The data ->
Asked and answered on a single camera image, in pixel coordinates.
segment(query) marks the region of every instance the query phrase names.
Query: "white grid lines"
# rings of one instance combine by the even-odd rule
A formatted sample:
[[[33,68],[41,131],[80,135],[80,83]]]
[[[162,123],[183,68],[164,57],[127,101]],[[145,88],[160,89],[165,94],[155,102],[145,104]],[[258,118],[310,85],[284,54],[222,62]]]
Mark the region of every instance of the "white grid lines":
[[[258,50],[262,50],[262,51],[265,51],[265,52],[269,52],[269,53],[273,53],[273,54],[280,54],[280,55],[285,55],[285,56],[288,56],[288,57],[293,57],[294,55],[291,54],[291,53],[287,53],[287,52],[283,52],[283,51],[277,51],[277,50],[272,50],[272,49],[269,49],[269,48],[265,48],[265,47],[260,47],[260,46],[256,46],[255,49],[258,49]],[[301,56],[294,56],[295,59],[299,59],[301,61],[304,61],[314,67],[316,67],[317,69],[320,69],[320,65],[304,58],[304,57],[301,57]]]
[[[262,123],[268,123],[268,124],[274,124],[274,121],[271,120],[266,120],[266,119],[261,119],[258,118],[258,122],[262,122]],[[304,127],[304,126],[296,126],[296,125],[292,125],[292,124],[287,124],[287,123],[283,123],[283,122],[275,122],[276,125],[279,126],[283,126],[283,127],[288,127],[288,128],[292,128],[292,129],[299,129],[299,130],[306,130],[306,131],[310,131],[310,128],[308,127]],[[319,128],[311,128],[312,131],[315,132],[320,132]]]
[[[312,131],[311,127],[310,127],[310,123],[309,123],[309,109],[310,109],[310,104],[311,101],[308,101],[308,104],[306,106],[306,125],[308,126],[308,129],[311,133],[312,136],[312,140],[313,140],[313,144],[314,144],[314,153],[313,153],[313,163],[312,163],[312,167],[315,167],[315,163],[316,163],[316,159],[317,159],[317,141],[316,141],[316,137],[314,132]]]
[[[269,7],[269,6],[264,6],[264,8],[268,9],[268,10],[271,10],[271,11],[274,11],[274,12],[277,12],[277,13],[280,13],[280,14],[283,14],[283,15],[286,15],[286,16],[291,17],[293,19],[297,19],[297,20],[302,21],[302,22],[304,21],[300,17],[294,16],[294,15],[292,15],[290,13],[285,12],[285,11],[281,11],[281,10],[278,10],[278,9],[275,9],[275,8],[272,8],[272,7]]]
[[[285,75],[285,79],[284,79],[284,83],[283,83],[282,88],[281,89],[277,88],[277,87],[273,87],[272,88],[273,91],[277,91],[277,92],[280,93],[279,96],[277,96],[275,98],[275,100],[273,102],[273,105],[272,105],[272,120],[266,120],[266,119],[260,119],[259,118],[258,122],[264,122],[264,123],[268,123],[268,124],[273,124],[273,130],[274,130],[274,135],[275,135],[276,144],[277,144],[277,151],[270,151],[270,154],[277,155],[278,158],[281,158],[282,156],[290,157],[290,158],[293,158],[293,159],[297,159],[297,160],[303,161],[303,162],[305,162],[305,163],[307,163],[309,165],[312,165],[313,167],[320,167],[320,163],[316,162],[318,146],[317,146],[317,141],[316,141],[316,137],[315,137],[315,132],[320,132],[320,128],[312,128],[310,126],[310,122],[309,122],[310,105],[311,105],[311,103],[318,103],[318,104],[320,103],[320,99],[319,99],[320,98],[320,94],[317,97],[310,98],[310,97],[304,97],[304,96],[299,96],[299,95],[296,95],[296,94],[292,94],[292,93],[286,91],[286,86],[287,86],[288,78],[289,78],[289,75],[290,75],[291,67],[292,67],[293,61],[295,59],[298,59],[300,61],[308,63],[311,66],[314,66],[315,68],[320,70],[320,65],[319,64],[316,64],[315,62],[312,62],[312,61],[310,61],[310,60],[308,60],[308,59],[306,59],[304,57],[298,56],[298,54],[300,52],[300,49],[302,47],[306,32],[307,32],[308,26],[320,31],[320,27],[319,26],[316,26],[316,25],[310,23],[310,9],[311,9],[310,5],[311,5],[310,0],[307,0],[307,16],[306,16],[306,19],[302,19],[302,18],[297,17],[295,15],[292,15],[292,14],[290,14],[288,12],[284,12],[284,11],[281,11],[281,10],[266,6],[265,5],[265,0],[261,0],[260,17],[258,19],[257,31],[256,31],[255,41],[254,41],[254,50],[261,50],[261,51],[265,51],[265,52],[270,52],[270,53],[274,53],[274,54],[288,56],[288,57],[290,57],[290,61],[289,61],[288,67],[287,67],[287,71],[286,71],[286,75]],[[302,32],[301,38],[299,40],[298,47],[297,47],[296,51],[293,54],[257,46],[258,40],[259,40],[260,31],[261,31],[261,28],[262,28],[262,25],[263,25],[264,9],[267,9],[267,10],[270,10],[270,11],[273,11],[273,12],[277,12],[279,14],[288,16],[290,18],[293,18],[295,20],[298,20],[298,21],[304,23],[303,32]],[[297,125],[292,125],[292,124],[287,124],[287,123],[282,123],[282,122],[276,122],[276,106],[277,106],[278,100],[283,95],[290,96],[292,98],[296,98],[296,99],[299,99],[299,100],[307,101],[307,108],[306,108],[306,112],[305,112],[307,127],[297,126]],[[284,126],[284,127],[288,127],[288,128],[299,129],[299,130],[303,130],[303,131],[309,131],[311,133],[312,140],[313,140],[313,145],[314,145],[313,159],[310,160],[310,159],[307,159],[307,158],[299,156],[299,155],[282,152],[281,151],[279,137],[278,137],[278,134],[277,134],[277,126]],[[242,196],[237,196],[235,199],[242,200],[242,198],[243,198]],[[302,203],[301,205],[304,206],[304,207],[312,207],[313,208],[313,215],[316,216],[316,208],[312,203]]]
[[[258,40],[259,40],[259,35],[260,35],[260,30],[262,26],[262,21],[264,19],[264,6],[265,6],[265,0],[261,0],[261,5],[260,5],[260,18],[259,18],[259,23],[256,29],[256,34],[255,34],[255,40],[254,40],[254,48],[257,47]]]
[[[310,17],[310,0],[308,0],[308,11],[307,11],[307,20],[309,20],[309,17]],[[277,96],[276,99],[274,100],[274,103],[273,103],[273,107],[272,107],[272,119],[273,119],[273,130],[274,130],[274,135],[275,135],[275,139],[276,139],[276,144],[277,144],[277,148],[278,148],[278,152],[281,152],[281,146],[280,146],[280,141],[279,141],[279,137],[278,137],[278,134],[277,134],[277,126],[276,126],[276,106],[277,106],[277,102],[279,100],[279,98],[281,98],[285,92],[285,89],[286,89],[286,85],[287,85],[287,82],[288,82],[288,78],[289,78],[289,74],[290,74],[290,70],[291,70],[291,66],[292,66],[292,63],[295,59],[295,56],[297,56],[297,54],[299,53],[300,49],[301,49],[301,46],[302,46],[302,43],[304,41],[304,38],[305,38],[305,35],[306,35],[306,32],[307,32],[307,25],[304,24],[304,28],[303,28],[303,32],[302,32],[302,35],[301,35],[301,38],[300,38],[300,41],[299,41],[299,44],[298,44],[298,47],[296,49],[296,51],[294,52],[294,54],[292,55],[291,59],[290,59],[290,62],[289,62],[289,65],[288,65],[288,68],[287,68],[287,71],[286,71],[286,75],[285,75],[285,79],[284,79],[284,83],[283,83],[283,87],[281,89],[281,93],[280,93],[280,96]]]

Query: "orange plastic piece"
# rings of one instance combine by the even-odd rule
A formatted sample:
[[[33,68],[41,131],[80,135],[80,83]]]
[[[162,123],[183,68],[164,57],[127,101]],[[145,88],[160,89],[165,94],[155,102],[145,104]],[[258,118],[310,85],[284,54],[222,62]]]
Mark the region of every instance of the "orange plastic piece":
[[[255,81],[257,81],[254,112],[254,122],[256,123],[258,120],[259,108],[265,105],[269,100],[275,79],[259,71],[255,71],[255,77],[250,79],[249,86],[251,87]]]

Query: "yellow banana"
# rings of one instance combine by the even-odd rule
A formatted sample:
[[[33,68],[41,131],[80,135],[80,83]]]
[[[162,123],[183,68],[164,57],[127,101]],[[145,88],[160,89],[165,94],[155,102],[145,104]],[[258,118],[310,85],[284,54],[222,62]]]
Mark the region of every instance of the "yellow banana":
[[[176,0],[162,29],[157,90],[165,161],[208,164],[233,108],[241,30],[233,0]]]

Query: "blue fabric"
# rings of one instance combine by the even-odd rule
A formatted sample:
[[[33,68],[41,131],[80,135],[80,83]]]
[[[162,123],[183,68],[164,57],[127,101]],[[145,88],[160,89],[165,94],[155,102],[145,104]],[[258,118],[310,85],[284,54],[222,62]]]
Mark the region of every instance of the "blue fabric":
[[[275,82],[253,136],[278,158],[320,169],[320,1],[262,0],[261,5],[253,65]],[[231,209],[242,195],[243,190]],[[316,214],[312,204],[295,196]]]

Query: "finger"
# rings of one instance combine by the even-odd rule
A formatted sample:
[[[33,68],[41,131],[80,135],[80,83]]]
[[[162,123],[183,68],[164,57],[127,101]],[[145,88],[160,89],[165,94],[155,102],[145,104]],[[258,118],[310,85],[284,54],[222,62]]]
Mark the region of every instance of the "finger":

Task objective -> Report each line of the data that includes the string "finger".

Response ->
Query: "finger"
Mark the region of every instance of the "finger":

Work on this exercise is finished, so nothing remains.